▶ _WORK REQUEST_
Transcribe the full listing below, word for word, without pictures.

▶ _DATA BELOW_
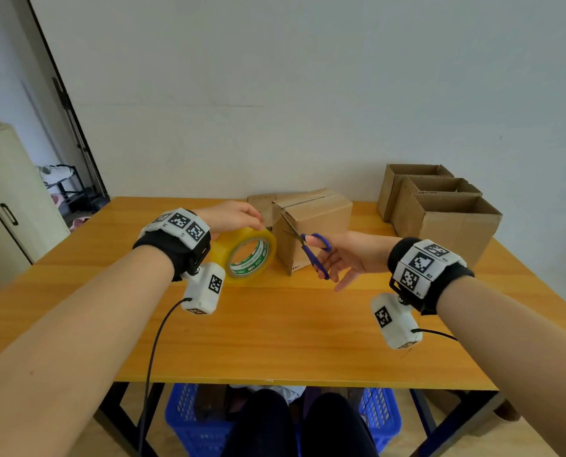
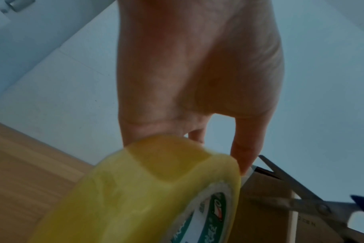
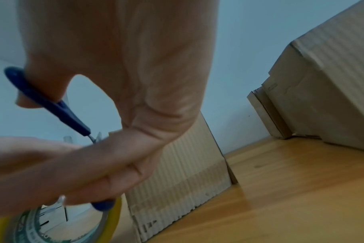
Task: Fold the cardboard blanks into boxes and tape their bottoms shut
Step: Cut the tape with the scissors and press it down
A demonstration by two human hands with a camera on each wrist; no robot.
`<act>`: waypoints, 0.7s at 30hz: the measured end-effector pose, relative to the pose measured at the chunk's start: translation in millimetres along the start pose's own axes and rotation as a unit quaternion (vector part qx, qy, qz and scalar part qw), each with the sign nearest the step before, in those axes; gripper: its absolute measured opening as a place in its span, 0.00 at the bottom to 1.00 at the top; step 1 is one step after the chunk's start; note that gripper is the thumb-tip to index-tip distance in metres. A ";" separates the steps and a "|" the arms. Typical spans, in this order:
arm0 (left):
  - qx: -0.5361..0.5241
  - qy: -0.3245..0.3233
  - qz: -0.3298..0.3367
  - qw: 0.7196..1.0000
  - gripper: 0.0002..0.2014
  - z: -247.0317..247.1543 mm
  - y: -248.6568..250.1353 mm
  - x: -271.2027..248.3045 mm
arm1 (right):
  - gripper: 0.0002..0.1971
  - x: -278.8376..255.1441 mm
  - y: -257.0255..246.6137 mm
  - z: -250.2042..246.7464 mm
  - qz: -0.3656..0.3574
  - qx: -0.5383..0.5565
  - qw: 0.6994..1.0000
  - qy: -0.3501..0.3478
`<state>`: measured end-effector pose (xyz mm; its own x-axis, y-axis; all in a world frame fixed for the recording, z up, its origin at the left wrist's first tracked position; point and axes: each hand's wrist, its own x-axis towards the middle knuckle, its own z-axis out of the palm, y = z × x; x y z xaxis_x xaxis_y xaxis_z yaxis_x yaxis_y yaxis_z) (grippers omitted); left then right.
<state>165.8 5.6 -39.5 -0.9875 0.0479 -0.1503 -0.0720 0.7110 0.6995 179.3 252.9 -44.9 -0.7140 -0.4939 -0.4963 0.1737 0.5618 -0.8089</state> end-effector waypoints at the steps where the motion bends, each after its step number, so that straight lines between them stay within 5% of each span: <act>1: -0.001 0.000 0.001 1.000 0.16 0.0 -0.6 0.7 | 0.39 1.0 -2.0 0.7 -0.006 0.002 1.000 0.005; 21: 0.017 0.029 0.026 0.999 0.22 3.0 -3.0 1.4 | 0.25 10.1 -14.8 8.3 -0.108 0.017 0.992 0.062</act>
<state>165.1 5.6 -43.8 -0.9963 0.0449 -0.0736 -0.0173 0.7318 0.6813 175.1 234.1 -40.5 -0.8148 -0.5133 -0.2694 0.0290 0.4280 -0.9033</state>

▶ _SOLUTION TO THIS EXERCISE_
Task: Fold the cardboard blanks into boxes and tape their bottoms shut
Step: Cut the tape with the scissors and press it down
A demonstration by two human hands with a camera on each wrist; no robot.
`<act>`: waypoints, 0.7s at 30hz: the measured end-effector pose, relative to the pose measured at the chunk's start: translation in millimetres along the start pose's own axes and rotation as a unit quaternion (vector part qx, qy, qz and scalar part qw), each with the sign nearest the step before, in those axes; gripper: its absolute measured opening as a place in its span, 0.00 at the bottom to 1.00 at the top; step 1 is one step after the chunk's start; note that gripper is the thumb-tip to index-tip distance in metres. A ";" separates the steps and a "|" the arms. Typical spans, in this order:
arm0 (left):
  - qx: -0.5361..0.5241
  - qy: -0.3245..0.3233
  - qz: -0.3298..0.3367
  - qw: 0.7196..1.0000
  - gripper: 0.0002..0.2014
  - z: -247.0317..247.1543 mm
  - y: -248.6568..250.1353 mm
  - x: -271.2027..248.3045 mm
arm1 (right):
  - gripper: 0.0002..0.1971
  - x: -278.8376..255.1441 mm
  - y: -257.0255..246.6137 mm
  - z: -250.2042..246.7464 mm
  - qz: -0.3656..0.3574
  - qx: -0.5383..0.5565
  - qw: 0.6994..1.0000
  - qy: -0.3501..0.3478
`<state>`: measured end-effector pose (xyz mm; its own x-axis, y-axis; all in a world frame fixed for the recording, z up, its origin at the left wrist's first tracked position; point and axes: each hand's wrist, its own x-axis towards the middle knuckle, its own z-axis out of the palm, y = z × x; x y z xaxis_x xaxis_y xaxis_z yaxis_x yaxis_y yaxis_z) (grippers omitted); left then right.
<state>165.8 5.6 -39.5 -0.9875 0.0479 -0.1503 -0.0720 0.7110 0.6995 179.3 252.9 -44.9 -0.7140 -0.4939 -0.4963 0.1737 0.5618 -0.8089</state> end-effector waypoints at the steps where the motion bends, each after its step number, so that straight lines between them stay within 5% of each span: <act>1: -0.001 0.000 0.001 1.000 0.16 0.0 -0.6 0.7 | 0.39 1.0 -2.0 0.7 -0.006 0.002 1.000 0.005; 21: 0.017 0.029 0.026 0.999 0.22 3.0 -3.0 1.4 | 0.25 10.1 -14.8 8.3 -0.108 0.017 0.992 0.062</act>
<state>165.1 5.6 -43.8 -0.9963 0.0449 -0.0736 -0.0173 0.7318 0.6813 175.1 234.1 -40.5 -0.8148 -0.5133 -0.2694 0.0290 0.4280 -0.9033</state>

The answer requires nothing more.